For those who are pondering Microsoft certifications-especially MCSA (Microsoft Certified Systems Administrator) or MCSE (Microsoft Certified Systems Engineer)-various choices lie ahead. That is, they must decide if they should pursue Windows 2000 credentials and later upgrade to Windows Server 2003, or if they should go right after Windows Server 2003 and skip Windows 2000 altogether. Likewise, those only partway through Windows 2000 versions of MS credentials might also think about switching to Windows Server 2003 instead of completing Windows 2000 credentials.

To address this conundrum, I'd like to talk first about why someone might choose Windows 2000 or Windows Server 2003 as a certification target, then describe a rationale to help those still not sure which way to go to help them pick one track or the other. Today, Windows 2000 is clearly in the lead position, and represents the majority choice for current installations (except perhaps on the desktop, where Windows XP Professional is about on par with Windows 2000 professional in terms of current and planned installations). Thus, if your goal is to get to work right away and take care of networks currently up and running, Windows 2000 should be the target for you.
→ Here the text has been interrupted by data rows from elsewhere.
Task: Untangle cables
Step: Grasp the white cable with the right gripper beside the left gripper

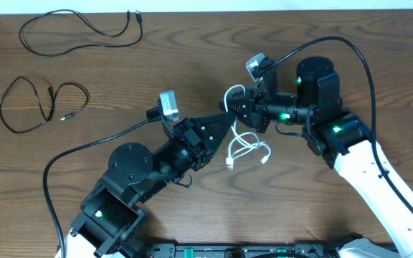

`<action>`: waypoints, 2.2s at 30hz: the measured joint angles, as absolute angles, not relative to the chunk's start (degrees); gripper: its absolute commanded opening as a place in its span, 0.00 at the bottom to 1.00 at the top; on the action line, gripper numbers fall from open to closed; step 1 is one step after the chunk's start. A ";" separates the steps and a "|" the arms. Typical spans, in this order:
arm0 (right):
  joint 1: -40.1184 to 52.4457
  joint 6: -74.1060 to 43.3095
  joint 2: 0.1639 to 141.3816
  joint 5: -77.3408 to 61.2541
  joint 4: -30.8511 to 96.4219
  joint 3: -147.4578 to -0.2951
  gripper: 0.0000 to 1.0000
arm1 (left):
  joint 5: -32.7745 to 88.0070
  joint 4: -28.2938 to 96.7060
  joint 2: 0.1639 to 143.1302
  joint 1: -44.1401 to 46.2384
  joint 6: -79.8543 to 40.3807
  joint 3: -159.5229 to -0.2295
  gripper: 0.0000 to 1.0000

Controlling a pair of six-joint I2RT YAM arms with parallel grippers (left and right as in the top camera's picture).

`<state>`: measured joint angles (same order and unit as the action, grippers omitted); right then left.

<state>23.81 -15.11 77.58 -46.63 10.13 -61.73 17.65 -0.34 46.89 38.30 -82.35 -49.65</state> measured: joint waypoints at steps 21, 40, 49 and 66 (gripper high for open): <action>21.98 -15.11 77.58 -46.70 12.16 -61.73 0.33 | 16.19 -0.25 46.89 36.03 -82.35 -49.65 0.07; 24.36 -15.09 77.58 -44.95 11.42 -61.73 0.36 | 16.62 -3.11 46.89 36.03 -82.59 -49.65 0.07; 25.15 -15.09 77.58 -44.71 9.34 -61.73 0.42 | 17.91 -3.18 46.89 36.03 -84.25 -49.65 0.07; 26.94 -15.20 78.39 -41.15 8.10 -61.73 0.06 | 19.25 -3.68 46.89 36.03 -85.54 -49.65 0.07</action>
<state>26.94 -15.20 78.39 -41.15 8.10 -61.73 19.25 -3.68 46.89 36.03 -85.54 -49.65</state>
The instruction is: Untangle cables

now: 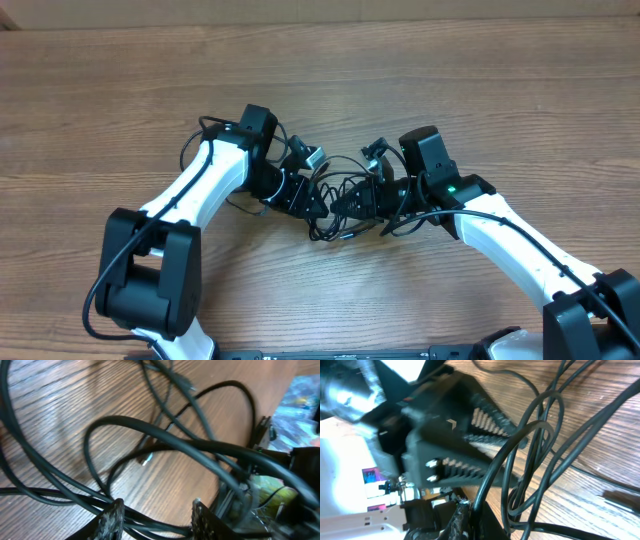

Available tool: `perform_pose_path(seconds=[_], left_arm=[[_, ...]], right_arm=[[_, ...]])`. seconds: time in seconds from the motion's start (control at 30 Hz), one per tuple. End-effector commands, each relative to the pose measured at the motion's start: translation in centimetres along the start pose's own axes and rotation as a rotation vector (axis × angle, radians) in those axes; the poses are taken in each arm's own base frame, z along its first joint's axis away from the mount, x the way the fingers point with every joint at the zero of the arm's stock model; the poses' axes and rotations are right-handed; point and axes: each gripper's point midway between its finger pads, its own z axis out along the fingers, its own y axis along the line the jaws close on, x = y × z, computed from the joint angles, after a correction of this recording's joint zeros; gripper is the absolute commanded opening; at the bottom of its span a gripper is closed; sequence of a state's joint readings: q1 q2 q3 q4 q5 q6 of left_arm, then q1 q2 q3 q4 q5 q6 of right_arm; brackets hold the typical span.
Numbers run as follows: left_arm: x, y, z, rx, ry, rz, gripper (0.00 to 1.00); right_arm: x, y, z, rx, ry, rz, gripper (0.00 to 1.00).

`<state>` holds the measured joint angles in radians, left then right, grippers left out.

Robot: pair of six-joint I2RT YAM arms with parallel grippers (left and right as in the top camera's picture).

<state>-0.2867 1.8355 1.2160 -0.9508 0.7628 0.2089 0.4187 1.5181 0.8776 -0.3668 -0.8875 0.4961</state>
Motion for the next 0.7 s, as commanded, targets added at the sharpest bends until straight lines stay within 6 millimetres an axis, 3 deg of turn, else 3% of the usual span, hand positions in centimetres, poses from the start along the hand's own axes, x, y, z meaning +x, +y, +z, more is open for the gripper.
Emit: perform_pose_path(seconds=[0.0,0.1,0.2,0.27,0.5,0.67], left_arm=[[0.5,2.5,1.6,-0.069,0.049,-0.08,0.44],[0.6,5.9,2.6,-0.176,0.066,-0.179,0.37],[1.4,9.0,2.0,-0.28,0.079,-0.265,0.38],[1.8,10.2,1.1,-0.312,0.075,-0.297,0.45],[2.1,13.0,-1.0,-0.374,0.036,-0.356,0.56],[2.0,13.3,-1.3,-0.373,0.026,-0.367,0.58]], right_arm=[[0.2,1.9,-0.4,-0.073,0.015,-0.064,0.04],[0.2,1.9,-0.4,-0.076,0.016,-0.064,0.04],[0.0,2.1,-0.9,-0.104,0.019,-0.055,0.04],[-0.4,2.2,-1.9,-0.142,0.011,-0.038,0.04],[-2.2,0.9,-3.9,-0.142,-0.057,-0.005,0.04],[-2.5,0.2,-3.9,-0.104,-0.076,0.002,0.04]])
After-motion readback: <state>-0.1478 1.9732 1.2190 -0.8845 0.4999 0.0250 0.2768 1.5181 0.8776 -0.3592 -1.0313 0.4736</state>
If the transition from Windows NT 4.0 to Windows 2000 Server is any predictor of how the transition from Windows 2000 to Windows 2003 Server will go, given that Windows Server 2003 was released in April (nearly 6 months ago) this situation will prevail for at least another 12-18 months. If a slower economy and tighter IT spending has any influence on this phenomenon, it will be to stretch out that window rather than to shrink it. On the other hand, there are several reasons why individuals might choose to go straight for Windows Server 2003 and skip Windows 2000:

  • Early adopters are companies or organizations that aggressively pursue new technologies for all kinds of reasons. If you work for such a company, chances are they already have pilot implementations of Windows Server 2003 running, and wholesale migration is already being planned and scheduled.
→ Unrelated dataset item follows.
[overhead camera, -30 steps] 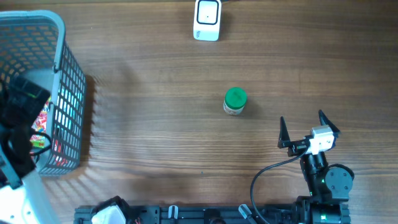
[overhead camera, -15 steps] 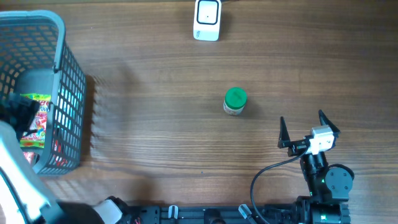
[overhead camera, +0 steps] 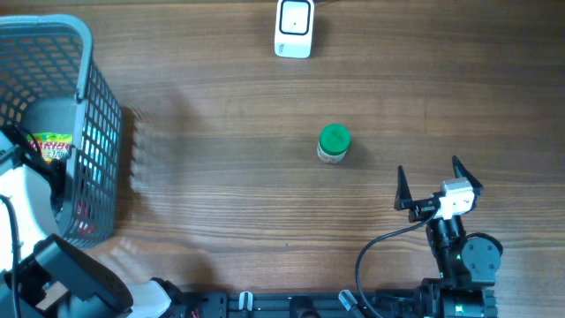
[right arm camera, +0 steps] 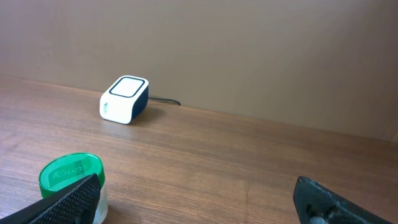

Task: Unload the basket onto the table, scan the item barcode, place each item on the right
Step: 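Reach into the basket and grasp the red Nescafé stick, left gripper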

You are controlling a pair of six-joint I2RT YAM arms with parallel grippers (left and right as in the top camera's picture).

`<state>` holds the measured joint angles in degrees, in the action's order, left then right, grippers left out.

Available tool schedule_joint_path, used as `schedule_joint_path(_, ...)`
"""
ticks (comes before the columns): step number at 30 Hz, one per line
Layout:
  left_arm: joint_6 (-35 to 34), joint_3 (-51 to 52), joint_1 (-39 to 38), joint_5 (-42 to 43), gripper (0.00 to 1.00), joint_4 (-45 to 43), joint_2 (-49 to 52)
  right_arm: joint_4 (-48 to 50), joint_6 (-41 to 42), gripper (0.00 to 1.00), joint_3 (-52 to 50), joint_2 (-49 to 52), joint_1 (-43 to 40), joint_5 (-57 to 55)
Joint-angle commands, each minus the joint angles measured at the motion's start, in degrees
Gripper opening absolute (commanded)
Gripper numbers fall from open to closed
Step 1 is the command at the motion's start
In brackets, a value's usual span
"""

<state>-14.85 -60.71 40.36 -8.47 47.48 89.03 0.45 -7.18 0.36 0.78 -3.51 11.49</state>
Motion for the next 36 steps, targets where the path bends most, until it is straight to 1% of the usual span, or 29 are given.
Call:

  • Microsoft partner companies-be they consultants, developers, trainers, or resellers-are generally required to maintain minimum numbers of certified staff (2 or more is typical), and such staff are generally required to stay current on certification. In the past, this has meant that within one year of release of a new operating system, certification holders must upgrade or recertify to allow their employers to remain in partner programs.
  • Companies that build software, provide products, or that service or support Windows Server 2003 also usually get employees certified earlier than is typical. Though it's possible to argue this population is a subset of the early adopters, this group is strongly motivated by business concerns to get ahead of the game, and such people are usually among the first to certify under new regimes.

If your employer (or a prospective employer you'd like to work for) meets one or more of these criteria, it probably makes sense to go straight into the Windows Server 2003 track.